**Work instructions:** Whenever a line in the data contains "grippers", show that line.

──────── Raw data ────────

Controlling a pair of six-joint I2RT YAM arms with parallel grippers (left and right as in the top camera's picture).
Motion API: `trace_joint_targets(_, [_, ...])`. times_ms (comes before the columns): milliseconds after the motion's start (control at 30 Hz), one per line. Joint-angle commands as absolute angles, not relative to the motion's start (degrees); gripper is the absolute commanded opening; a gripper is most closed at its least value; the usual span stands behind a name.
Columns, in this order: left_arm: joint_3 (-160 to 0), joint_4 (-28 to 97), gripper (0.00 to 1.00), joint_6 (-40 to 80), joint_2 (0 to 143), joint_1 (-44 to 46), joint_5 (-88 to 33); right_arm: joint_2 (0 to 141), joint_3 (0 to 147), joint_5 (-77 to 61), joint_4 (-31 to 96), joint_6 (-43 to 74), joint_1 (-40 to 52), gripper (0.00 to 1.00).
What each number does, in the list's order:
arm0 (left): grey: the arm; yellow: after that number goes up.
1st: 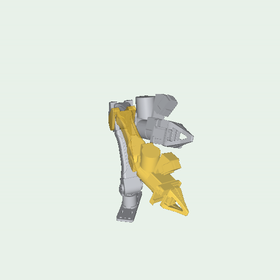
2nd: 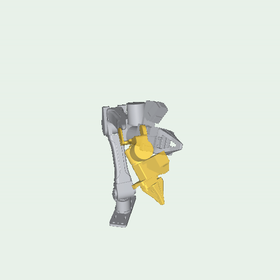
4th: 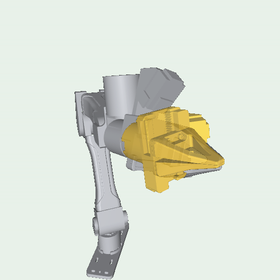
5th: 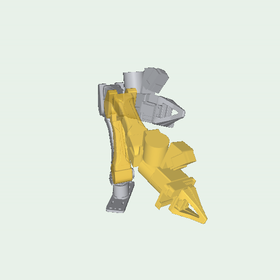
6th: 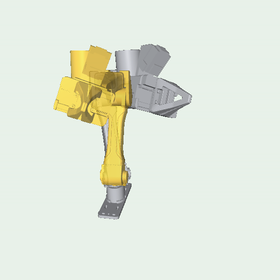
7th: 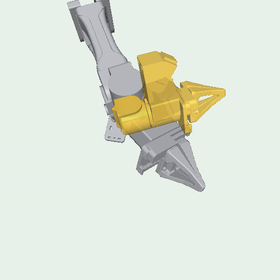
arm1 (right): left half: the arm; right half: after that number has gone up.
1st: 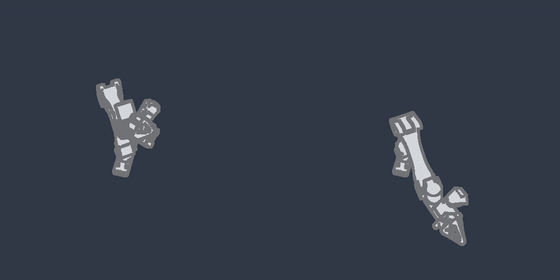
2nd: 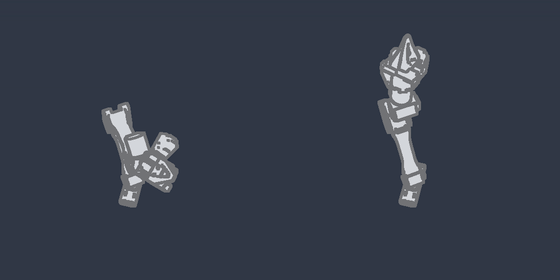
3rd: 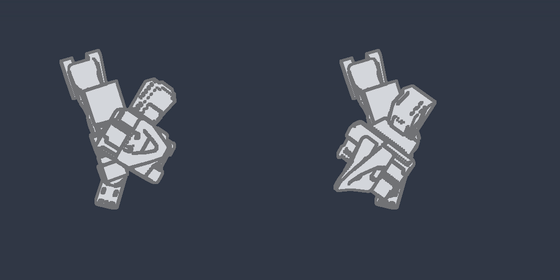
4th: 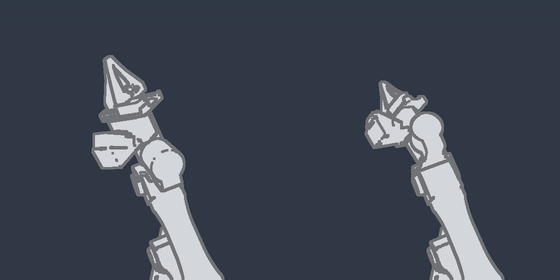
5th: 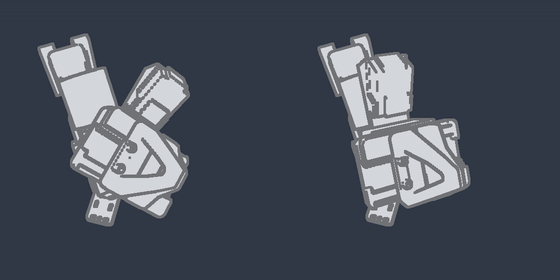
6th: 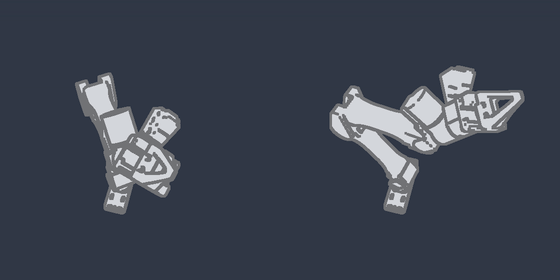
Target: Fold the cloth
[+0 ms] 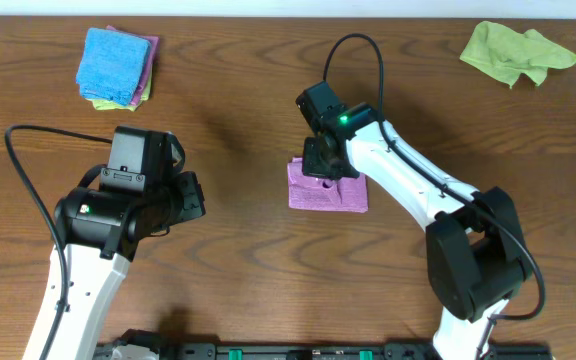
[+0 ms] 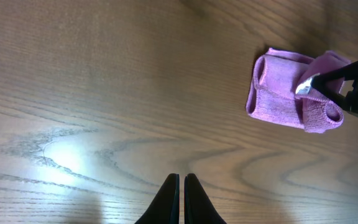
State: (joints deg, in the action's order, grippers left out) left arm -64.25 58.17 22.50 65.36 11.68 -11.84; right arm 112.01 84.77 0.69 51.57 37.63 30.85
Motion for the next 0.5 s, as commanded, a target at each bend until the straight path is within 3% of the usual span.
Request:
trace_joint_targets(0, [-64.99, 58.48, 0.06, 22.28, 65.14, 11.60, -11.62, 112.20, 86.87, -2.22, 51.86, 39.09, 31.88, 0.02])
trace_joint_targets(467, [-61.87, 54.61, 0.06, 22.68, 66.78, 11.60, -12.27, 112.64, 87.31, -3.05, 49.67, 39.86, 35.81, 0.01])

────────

**Exercise output:**
Controlling a pair of six-joint I2RT YAM arms with parallel grippers (left and right as in the top camera's picture).
State: (joints deg, in the action's order, grippers left out) left arm -64.25 58.17 22.50 65.36 11.68 -11.84; right arm 112.01 84.77 0.69 51.57 37.63 30.85

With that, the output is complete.